▶ [Task objective]: In the data below, one line contains "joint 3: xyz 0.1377" and a later one contains "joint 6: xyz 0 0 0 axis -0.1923". Print both, with every line between them, exactly and alone.

▶ [Saved data entries]:
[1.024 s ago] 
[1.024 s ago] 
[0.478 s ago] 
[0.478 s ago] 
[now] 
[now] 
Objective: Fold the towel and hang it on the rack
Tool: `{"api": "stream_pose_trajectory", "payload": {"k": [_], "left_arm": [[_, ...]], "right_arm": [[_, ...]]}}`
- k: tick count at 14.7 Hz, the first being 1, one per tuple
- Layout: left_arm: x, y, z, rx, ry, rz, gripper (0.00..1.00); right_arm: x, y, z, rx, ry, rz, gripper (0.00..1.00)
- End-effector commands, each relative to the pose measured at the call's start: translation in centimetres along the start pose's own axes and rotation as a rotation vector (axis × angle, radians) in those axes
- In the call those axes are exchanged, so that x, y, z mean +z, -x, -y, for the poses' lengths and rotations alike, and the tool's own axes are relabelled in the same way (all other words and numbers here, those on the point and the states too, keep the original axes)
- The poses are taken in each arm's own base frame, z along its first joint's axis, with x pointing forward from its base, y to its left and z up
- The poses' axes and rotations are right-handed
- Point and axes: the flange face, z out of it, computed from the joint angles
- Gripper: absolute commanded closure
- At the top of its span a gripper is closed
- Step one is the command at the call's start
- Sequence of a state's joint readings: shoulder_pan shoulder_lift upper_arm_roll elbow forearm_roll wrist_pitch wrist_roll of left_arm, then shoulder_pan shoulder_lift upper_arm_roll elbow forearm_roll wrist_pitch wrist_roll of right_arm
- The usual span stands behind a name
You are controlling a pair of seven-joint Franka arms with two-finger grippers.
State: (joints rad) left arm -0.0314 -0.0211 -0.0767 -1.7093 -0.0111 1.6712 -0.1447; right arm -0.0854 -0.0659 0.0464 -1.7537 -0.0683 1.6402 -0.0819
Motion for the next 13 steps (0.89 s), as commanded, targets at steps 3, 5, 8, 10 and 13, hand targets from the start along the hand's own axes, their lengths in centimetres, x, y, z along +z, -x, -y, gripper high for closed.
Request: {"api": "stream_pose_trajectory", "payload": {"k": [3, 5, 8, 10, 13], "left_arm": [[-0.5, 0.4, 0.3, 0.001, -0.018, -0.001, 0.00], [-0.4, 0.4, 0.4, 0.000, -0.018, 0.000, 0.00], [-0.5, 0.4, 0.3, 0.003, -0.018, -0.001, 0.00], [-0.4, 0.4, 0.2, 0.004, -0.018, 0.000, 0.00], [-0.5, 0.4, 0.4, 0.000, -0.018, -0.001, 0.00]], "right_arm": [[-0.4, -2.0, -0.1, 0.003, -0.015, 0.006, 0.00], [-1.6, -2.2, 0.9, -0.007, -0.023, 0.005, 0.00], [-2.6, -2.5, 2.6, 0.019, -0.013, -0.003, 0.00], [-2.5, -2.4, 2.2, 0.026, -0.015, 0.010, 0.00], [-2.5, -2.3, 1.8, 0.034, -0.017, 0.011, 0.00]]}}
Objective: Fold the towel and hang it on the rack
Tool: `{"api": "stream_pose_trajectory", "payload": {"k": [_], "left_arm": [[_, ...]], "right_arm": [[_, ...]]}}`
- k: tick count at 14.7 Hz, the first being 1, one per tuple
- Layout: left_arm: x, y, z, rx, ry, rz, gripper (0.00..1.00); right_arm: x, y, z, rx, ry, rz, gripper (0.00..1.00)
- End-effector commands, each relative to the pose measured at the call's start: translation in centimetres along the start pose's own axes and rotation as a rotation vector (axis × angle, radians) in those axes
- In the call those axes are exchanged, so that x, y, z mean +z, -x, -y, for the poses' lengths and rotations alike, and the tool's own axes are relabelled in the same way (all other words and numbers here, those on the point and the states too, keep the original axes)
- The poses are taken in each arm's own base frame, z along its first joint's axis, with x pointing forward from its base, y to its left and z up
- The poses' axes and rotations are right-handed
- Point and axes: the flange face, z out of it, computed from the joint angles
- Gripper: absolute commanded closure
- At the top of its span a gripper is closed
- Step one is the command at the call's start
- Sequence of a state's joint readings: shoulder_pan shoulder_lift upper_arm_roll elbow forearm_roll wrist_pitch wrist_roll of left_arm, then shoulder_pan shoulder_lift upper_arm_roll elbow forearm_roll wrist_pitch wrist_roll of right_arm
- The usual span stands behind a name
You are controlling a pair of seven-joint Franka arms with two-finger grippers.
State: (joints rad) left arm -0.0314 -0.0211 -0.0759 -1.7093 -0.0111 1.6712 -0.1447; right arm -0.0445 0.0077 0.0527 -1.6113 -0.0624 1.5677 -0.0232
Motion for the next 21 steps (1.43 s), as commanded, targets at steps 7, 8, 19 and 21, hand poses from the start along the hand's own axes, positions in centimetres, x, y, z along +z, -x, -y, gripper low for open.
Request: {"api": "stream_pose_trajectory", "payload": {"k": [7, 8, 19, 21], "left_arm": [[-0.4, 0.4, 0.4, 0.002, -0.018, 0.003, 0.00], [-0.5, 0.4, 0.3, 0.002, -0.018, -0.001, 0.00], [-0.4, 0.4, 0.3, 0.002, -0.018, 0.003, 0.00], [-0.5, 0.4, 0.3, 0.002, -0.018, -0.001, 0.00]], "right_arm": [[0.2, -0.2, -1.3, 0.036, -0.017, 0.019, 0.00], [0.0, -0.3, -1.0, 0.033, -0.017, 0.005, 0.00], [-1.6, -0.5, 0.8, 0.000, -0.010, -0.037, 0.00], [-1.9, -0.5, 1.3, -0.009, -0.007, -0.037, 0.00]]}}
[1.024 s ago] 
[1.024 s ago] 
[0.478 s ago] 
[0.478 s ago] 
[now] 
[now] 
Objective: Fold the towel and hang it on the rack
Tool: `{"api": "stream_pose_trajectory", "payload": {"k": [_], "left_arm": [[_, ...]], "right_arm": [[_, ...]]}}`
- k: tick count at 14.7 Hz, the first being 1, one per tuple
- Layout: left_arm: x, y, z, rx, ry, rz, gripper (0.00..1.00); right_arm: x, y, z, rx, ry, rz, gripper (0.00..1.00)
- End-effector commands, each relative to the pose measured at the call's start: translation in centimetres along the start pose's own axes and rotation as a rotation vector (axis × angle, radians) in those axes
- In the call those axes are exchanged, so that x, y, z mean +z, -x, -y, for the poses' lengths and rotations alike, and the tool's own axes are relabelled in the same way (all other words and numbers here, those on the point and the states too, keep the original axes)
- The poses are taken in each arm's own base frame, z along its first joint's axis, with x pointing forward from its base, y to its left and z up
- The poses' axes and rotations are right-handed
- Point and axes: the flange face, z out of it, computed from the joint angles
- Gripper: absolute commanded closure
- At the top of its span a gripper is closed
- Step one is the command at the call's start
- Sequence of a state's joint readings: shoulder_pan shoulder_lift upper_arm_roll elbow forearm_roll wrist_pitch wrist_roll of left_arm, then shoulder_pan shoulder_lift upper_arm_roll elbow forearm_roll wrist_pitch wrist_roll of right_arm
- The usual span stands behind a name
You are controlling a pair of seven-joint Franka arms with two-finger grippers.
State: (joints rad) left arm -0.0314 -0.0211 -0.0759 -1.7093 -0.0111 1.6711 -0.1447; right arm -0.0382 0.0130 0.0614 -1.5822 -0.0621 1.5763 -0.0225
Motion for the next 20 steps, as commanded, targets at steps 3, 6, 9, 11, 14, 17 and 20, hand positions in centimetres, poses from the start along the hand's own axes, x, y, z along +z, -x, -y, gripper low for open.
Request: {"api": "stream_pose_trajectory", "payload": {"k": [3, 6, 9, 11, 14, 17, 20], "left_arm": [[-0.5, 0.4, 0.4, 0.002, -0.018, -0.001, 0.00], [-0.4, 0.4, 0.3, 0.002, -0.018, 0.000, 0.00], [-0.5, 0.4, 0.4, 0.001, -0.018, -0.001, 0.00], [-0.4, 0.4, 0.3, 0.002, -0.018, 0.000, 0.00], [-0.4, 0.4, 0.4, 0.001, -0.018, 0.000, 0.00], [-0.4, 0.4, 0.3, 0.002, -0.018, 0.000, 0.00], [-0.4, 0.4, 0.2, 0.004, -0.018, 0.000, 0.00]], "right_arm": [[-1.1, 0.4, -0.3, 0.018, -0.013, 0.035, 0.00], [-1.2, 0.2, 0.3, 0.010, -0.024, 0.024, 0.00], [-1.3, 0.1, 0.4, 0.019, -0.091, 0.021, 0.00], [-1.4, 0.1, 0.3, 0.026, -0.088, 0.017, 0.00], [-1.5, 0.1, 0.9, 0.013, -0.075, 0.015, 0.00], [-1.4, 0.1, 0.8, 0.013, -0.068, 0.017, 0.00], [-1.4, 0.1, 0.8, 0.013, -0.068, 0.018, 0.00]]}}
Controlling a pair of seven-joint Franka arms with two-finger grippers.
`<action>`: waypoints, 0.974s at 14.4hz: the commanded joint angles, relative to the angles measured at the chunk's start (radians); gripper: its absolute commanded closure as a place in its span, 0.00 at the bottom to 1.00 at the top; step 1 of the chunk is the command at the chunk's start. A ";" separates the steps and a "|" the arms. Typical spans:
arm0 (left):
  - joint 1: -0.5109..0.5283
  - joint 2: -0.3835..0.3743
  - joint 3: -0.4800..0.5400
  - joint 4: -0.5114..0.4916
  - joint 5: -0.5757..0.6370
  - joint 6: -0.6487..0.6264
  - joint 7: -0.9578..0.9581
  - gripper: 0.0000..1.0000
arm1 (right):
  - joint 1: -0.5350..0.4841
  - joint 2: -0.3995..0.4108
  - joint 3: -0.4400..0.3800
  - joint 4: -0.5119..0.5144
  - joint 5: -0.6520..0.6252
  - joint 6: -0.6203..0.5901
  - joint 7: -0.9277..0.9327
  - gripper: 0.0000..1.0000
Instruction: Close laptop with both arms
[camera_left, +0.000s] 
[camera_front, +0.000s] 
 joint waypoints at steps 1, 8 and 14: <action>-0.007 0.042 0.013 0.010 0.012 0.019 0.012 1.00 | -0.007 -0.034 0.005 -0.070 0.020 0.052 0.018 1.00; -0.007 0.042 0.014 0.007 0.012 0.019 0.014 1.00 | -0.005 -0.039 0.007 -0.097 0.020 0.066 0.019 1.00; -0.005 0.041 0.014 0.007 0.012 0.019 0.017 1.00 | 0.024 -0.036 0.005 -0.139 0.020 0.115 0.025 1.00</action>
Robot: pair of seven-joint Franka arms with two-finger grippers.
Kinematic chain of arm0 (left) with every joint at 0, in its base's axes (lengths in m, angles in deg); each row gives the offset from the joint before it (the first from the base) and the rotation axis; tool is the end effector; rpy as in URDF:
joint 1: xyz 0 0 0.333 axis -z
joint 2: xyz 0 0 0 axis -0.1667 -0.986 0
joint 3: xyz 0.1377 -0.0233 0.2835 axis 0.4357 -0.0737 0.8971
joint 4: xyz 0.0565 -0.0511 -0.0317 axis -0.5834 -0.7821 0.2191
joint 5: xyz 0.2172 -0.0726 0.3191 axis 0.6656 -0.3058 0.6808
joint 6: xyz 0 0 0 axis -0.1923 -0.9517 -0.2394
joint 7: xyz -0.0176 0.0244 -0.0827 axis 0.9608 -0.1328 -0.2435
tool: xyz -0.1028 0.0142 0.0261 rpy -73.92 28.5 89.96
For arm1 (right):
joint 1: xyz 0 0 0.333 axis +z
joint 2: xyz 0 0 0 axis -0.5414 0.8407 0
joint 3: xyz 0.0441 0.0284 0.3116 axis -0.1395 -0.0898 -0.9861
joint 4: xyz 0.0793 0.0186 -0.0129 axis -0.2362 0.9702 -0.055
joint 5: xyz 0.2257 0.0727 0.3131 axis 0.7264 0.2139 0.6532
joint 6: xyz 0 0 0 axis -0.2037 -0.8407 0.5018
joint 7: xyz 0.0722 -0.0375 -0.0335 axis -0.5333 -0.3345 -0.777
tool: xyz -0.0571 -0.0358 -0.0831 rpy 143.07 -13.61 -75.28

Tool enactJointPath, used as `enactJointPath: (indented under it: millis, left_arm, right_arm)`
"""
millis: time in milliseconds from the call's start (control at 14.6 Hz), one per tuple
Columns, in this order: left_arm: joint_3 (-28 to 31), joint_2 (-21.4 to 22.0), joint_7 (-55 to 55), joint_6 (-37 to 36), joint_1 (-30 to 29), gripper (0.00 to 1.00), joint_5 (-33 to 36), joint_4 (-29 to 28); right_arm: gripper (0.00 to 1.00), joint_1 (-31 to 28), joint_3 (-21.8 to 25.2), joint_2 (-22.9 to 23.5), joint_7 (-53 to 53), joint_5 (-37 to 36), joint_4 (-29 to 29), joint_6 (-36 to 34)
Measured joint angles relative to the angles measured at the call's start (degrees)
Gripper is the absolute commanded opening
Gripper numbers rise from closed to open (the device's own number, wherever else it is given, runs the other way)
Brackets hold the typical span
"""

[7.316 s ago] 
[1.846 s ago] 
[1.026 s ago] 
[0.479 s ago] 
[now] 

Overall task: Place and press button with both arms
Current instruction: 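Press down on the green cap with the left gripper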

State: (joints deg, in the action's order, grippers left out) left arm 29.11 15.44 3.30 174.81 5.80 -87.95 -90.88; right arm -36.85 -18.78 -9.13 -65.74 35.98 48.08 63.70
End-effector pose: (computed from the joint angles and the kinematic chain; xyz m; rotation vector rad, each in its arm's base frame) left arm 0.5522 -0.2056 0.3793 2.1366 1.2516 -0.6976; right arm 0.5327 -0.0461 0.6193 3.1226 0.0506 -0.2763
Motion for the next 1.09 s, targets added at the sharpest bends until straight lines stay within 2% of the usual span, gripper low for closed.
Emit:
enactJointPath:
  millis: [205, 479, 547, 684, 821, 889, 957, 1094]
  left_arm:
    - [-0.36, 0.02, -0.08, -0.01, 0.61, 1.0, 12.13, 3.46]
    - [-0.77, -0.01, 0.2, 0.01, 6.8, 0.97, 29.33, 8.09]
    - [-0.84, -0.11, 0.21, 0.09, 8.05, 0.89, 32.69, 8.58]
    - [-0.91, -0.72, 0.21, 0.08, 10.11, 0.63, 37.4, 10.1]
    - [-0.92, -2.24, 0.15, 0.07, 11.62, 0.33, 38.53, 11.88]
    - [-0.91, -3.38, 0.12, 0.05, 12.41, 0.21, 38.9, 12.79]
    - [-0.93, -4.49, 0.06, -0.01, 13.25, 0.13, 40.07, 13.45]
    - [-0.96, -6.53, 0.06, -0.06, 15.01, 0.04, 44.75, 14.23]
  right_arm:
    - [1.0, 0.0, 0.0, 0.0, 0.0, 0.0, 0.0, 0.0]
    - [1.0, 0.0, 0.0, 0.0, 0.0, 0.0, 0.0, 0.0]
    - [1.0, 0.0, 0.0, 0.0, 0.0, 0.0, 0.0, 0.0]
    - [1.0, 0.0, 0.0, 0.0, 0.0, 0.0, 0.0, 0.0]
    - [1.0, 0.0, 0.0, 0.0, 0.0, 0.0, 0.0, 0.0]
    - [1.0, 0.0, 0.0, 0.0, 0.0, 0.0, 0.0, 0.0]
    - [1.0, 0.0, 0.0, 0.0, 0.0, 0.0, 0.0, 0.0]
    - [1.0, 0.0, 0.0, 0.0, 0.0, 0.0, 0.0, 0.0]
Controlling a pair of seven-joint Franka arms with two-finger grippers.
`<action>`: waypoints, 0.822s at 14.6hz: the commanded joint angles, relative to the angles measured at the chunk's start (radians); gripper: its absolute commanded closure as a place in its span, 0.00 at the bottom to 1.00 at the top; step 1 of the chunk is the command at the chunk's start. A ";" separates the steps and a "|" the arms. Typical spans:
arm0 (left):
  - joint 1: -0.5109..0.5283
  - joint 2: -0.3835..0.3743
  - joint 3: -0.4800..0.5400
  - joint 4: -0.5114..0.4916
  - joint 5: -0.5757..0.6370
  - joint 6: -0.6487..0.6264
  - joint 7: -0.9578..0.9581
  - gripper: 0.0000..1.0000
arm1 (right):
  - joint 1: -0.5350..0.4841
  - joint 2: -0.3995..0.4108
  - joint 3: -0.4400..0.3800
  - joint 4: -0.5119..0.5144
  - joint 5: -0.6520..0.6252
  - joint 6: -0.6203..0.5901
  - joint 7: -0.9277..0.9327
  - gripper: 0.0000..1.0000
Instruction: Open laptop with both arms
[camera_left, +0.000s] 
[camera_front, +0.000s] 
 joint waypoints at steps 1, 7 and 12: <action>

▶ [Answer to this task]:
joint 3: xyz 0.1377 -0.0233 0.2835 axis 0.4357 -0.0737 0.8971
joint 4: xyz 0.0565 -0.0511 -0.0317 axis -0.5834 -0.7821 0.2191
joint 5: xyz 0.2172 -0.0726 0.3191 axis 0.6656 -0.3058 0.6808
joint 6: xyz 0 0 0 axis -0.1923 -0.9517 -0.2394

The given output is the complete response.